# bee brokers



## queenking (Oct 24, 2007)

does any one know any bee brokers phone numbers. thanks


----------



## Skinner Apiaries (Sep 1, 2009)

Look up lyle johnston, he's fairly easy to get up with.


----------



## queenking (Oct 24, 2007)

would like name and numbers please


----------



## simplyhoney (Sep 14, 2004)

Long way form NY to California


----------



## sqkcrk (Dec 10, 2005)

W/ all of the orchards around you I would think that your best bet would be knocking on doors. The bigger pollinators sometimes let the smaller accounts go because of the inconvenience.

How many hives will you have ready for pollination in late April 2011? How many would you want to take to Maine for blueberries? A pickup load? A semi load? The bigger the load the better the return.


----------



## queenking (Oct 24, 2007)

i have a semi load and maybe more


----------



## alpha6 (May 12, 2008)

Couple of things to keep in mind. Get with someone who has graded hives before so you know they will make the cut. A good grader can tell by looking under the cover and the weight if they will do well come spring. Lyle recommends re-queening every year. Little late to re-queen, but just so you know what they are looking for. Lastly, find a good trucker THAT HAS AND KNOWS HOW TO MOVE BEES. It is a long trip from NY and if you get some knucklehead who doesn't know anything about moving bees you could really take a hit just getting them there. If you land an contract PM me and I can fill you in on how to inspect your pallets BEFORE you get them on the truck so your load doesn't get stopped for an extended period at the inspection station in CA and a couple of other useful tips. 

Good luck.


----------



## Skinner Apiaries (Sep 1, 2009)

Hey alpha, could you PM me some of those tips?


----------



## BMAC (Jun 23, 2009)

So again having a good trucker and spending a little extra can come into play as the good ones know ways around them bug stops.


----------



## BMAC (Jun 23, 2009)

"to sqkcrk"

Are you suggesting you are a broker for blueberries in Maine? Just curious.


----------



## sqkcrk (Dec 10, 2005)

BMAC said:


> Are you suggesting you are a broker for blueberries in Maine? Just curious.

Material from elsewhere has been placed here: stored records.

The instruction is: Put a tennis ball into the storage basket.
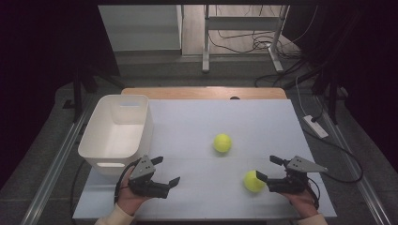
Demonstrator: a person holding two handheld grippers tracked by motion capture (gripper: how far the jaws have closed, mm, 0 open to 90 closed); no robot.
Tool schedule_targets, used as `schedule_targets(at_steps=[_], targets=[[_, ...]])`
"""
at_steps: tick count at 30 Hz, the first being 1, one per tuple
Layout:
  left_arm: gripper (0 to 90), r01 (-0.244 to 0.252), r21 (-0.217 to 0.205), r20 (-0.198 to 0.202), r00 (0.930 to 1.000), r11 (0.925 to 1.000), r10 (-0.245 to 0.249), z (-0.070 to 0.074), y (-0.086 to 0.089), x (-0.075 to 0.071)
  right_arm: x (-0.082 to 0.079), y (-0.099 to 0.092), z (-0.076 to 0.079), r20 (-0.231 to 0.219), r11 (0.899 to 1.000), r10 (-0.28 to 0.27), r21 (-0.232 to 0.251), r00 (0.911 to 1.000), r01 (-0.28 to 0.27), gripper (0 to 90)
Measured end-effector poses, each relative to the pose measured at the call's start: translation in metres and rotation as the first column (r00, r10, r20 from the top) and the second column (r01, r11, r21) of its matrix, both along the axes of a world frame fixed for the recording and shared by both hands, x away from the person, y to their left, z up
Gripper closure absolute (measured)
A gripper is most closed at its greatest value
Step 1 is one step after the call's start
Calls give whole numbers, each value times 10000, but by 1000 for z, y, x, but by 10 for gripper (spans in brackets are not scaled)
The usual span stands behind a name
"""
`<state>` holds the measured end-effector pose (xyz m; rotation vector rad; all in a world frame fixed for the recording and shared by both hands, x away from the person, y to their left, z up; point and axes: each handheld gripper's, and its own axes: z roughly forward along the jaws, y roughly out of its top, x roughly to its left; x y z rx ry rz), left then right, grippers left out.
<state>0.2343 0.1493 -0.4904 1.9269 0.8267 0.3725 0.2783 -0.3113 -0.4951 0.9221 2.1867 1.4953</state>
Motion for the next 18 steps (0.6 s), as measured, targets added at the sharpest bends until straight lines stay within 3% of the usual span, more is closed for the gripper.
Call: schedule_targets(at_steps=[18], targets=[[63, 71, 176, -158, 9999, 9998, -69, 7, -19, 17, 5, 4, 2, 142, 9999, 113, 35, 9998, -113, 132]])
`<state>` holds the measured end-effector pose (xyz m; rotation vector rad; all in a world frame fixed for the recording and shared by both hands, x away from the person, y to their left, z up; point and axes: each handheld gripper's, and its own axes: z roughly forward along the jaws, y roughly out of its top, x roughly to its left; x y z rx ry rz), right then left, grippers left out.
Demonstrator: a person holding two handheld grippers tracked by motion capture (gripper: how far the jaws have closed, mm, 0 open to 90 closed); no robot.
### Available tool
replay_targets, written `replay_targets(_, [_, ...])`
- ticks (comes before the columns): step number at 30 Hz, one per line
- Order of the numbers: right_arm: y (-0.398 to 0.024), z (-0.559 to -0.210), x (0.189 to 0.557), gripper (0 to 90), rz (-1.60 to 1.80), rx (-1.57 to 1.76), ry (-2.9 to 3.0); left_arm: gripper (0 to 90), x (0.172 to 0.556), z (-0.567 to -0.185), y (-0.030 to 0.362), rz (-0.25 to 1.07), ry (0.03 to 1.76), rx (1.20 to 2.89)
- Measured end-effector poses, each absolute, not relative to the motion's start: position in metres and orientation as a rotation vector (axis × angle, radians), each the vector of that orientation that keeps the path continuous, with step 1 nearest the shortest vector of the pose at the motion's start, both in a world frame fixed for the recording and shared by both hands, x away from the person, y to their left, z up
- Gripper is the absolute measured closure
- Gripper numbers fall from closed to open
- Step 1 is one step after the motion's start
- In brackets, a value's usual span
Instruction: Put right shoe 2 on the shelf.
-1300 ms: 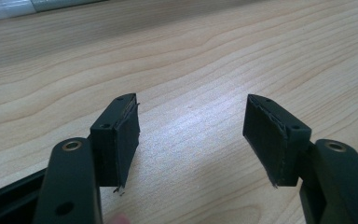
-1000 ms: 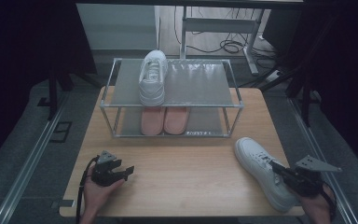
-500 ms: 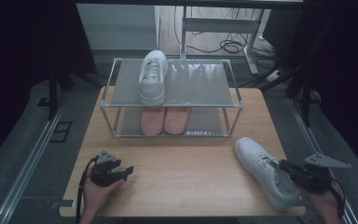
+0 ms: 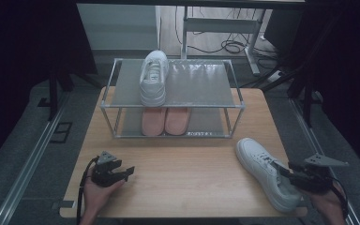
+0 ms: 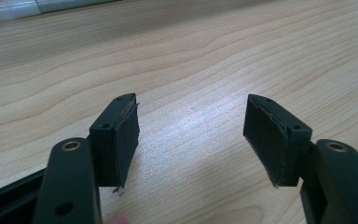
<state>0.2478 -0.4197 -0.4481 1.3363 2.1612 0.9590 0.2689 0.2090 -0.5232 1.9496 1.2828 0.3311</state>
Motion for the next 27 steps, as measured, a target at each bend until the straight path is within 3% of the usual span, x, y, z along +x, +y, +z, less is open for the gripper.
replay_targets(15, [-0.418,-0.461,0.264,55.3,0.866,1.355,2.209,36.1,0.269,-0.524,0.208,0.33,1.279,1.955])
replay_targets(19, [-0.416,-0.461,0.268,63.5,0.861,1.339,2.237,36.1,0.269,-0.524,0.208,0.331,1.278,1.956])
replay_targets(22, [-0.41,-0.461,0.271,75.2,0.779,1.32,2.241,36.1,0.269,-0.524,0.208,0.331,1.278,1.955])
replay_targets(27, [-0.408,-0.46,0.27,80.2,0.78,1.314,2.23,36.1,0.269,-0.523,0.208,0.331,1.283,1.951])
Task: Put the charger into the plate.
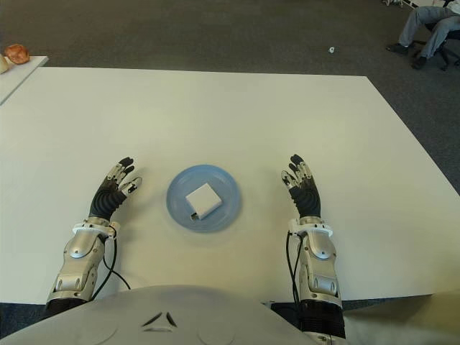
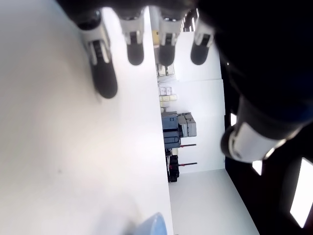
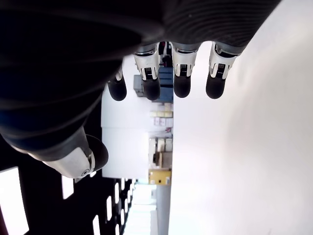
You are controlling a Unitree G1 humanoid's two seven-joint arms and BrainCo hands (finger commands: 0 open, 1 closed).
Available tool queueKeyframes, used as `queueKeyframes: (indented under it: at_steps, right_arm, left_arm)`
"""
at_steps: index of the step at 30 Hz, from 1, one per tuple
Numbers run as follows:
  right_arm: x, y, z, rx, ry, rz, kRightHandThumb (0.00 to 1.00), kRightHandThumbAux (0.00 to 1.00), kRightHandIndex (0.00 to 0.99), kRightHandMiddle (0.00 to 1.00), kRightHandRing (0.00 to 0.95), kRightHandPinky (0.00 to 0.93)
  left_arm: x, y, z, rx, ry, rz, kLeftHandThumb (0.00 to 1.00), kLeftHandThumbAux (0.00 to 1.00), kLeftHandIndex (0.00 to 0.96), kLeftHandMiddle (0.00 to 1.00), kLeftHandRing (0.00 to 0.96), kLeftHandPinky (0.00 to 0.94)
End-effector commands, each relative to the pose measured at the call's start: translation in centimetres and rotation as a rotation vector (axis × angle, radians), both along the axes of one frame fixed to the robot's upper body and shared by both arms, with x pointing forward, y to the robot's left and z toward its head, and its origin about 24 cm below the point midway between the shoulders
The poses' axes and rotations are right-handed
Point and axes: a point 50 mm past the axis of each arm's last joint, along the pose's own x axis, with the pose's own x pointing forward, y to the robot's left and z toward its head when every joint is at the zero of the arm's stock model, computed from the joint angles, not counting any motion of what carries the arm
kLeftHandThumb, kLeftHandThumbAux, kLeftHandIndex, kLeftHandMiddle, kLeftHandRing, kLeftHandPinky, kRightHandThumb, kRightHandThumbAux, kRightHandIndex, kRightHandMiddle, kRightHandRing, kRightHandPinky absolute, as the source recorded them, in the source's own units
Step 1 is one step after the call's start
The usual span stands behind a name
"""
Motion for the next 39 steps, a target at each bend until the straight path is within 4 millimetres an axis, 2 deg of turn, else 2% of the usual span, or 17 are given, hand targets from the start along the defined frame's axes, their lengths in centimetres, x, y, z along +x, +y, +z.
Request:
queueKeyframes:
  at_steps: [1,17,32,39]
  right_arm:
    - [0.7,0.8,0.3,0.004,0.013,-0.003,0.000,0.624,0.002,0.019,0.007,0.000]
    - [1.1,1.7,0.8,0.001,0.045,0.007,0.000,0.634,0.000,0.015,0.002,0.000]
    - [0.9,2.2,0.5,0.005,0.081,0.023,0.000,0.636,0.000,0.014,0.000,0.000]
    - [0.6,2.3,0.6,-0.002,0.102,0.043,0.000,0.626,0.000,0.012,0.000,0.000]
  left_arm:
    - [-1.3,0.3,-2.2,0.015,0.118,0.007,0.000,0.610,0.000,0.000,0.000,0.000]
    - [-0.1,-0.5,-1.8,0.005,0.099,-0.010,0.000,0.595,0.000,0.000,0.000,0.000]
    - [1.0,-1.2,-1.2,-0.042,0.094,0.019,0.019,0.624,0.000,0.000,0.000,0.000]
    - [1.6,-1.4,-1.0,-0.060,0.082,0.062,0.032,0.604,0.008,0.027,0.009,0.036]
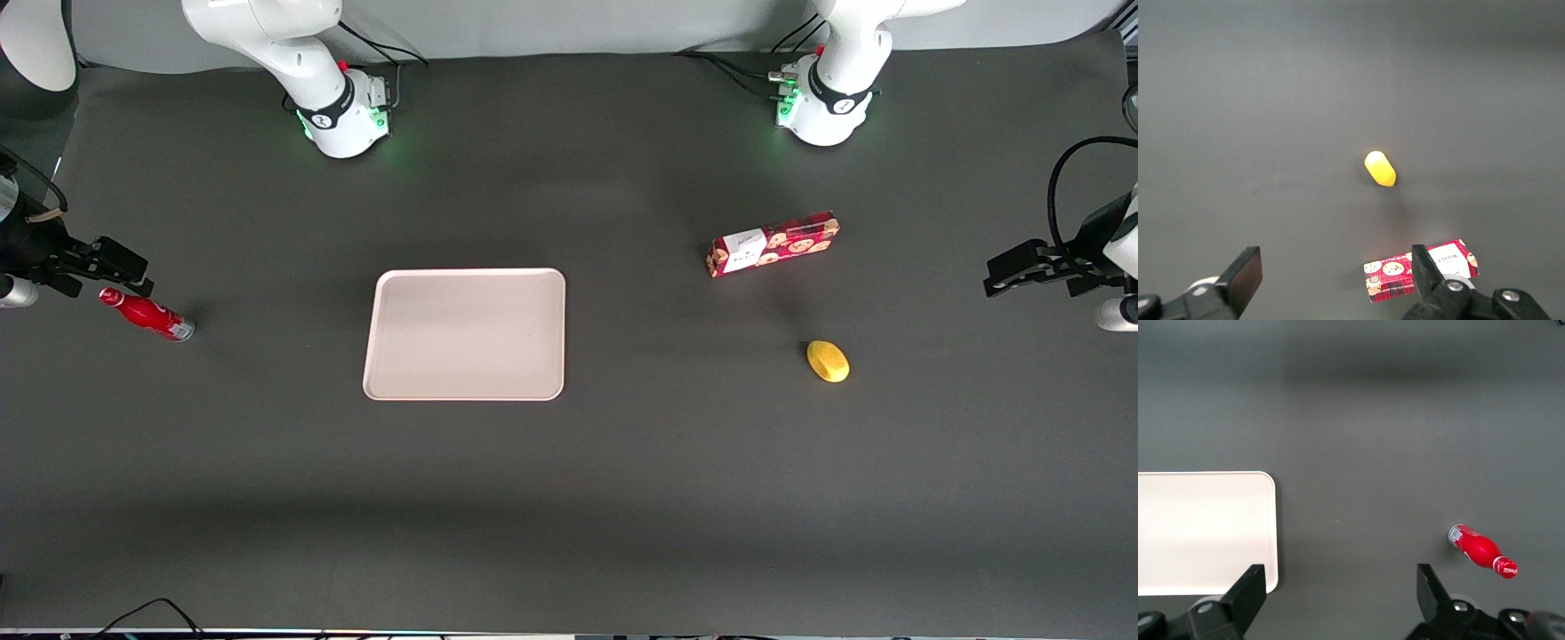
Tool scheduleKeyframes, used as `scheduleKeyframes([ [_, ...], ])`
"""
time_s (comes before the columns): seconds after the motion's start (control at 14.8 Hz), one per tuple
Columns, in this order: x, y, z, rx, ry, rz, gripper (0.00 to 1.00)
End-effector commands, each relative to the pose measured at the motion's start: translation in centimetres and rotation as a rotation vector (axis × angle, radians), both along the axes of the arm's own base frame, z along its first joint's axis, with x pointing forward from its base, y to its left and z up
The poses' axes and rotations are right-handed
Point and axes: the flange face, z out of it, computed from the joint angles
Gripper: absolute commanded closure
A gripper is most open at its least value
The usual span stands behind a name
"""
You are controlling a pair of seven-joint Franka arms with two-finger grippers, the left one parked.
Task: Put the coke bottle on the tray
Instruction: 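Move the right gripper down toward the red Coca-Cola bottle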
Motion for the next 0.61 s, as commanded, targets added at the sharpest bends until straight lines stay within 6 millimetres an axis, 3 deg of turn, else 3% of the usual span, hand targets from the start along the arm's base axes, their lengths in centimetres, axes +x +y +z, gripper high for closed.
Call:
scheduleKeyframes([
  [0.0,0.34,0.31,0.5,0.013,0.009,-0.025,0.0],
  [0.54,0.26,0.35,0.36,0.017,0.023,-0.024,0.0],
])
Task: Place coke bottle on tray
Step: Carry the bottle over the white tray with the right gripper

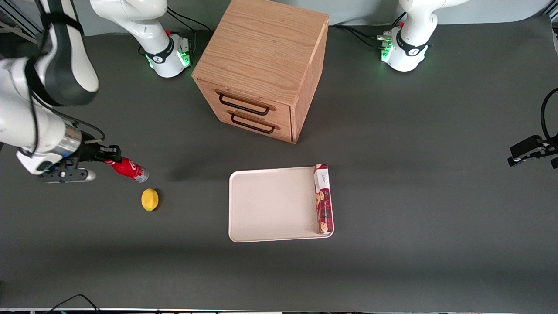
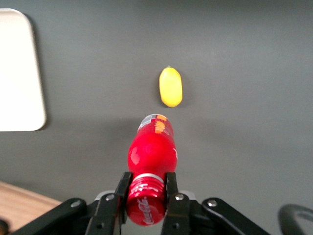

I'm suggesting that I am curious about what the person expects from doing pollination money wise. Were I a broker I would pm him/her and make arraingments.


----------



## Skinner Apiaries (Sep 1, 2009)

lol, the broker's gotta make cash too. Plus, they build up good on apples


----------



## BMAC (Jun 23, 2009)

The broker does have to make money too. Absolutely. I know they make good money in Ca on the almonds. In fact the few years my hives went out there they were being rented at 150 a colony and after transportation and broker fee I was seeing about 100 per colony. Sometimes they built well on almonds and sometimes they didnt. Personally a 100 hive contract is about the same as running them on honey with less work involved. However at 50 or 60 or 65 a colony I would rather leave them on the flow and let the broker go find another keeper. Apples are a little different as not much goes on then. Not sure about blueberries and other fruits/veggies here in the north east. However I did have a veggie farmer down by NYC show interest in renting my bees for his veggies down there. Well now that is during the honey flow and I didnt show interest back.


----------



## queenking (Oct 24, 2007)

this is my first year at this so im trying to get things rolling early


----------



## Skinner Apiaries (Sep 1, 2009)

Oh, you can make a hundred bucks in honey by march 15th-30th, in New York? Im extremely skeptical. You can do both. For that matter, Almonds are done in time to meet alot of major flows... even in florida... Do both, I say. And make splits. Maximize profits. When there's no flow and pollination is available, go for it. jmho


----------



## sqkcrk (Dec 10, 2005)

queenking said:


> im trying to get my name out there


And if I found someone who wanted to rent bees from you, what name would I give them? queenking from wolcott? Or what?


----------



## queenking (Oct 24, 2007)

you can tell them my name is fred ferris at ferrishoneyfarm. i do have my dba


----------



## sqkcrk (Dec 10, 2005)

Nice to meet you fred. See ya at the meeting?


----------



## queenking (Oct 24, 2007)

what meeting


----------



## BMAC (Jun 23, 2009)

Skinner Apiaries said:


> Oh, you can make a hundred bucks in honey by march 15th-30th, in New York? Im extremely skeptical. .....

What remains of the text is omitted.